**DIRECTIONS FOR THIS TASK**
Give the entries again exactly, without pictures.

Dataset excerpts:
****************
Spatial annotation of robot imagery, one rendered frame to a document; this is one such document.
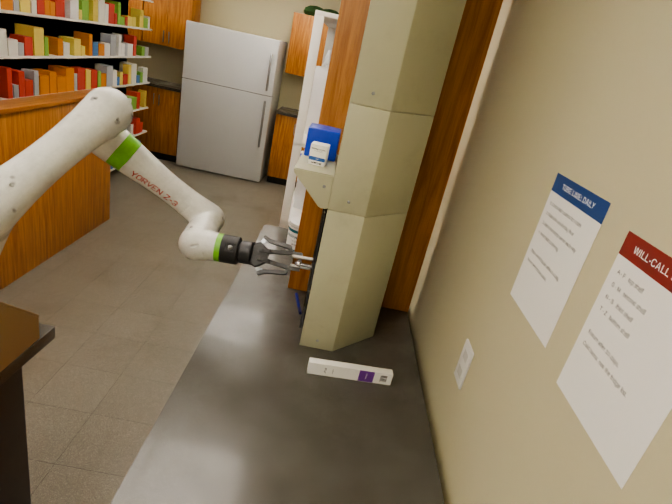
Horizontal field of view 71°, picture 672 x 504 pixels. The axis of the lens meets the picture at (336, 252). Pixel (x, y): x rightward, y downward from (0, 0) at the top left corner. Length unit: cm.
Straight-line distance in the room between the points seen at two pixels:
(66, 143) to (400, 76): 86
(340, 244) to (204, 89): 523
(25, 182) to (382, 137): 88
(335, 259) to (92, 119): 75
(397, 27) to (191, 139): 548
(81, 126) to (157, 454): 82
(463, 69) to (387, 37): 47
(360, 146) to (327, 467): 81
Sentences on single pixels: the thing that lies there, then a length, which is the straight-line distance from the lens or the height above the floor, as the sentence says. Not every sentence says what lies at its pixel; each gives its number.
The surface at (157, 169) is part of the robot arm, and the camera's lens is 160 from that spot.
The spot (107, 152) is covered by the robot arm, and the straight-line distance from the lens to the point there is 159.
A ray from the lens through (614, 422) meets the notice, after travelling 76.
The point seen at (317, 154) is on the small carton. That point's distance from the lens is 140.
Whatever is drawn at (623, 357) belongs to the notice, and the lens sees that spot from 76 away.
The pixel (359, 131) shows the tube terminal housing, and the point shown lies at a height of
****************
**RESULT BELOW**
Spatial annotation of robot imagery, one rendered frame to a document; this is one such document.
Horizontal field of view 71°, picture 672 x 504 pixels. The axis of the lens meets the picture at (336, 252). Pixel (x, y): x rightward, y downward from (0, 0) at the top left corner. Length unit: cm.
Straight-line distance in the room between the points seen at two pixels:
(66, 143) to (400, 76): 86
(340, 244) to (204, 89): 523
(25, 182) to (382, 137): 88
(335, 259) to (92, 119): 75
(397, 27) to (191, 139): 548
(81, 126) to (157, 454): 82
(463, 69) to (387, 37): 47
(360, 146) to (327, 467): 81
Sentences on single pixels: the thing that lies there, then a length, which is the straight-line distance from the lens or the height above the floor, as the sentence says. Not every sentence says what lies at its pixel; each gives its number.
The surface at (157, 169) is part of the robot arm, and the camera's lens is 160 from that spot.
The spot (107, 152) is covered by the robot arm, and the straight-line distance from the lens to the point there is 159.
A ray from the lens through (614, 422) meets the notice, after travelling 76.
The point seen at (317, 154) is on the small carton. That point's distance from the lens is 140.
Whatever is drawn at (623, 357) belongs to the notice, and the lens sees that spot from 76 away.
The pixel (359, 131) shows the tube terminal housing, and the point shown lies at a height of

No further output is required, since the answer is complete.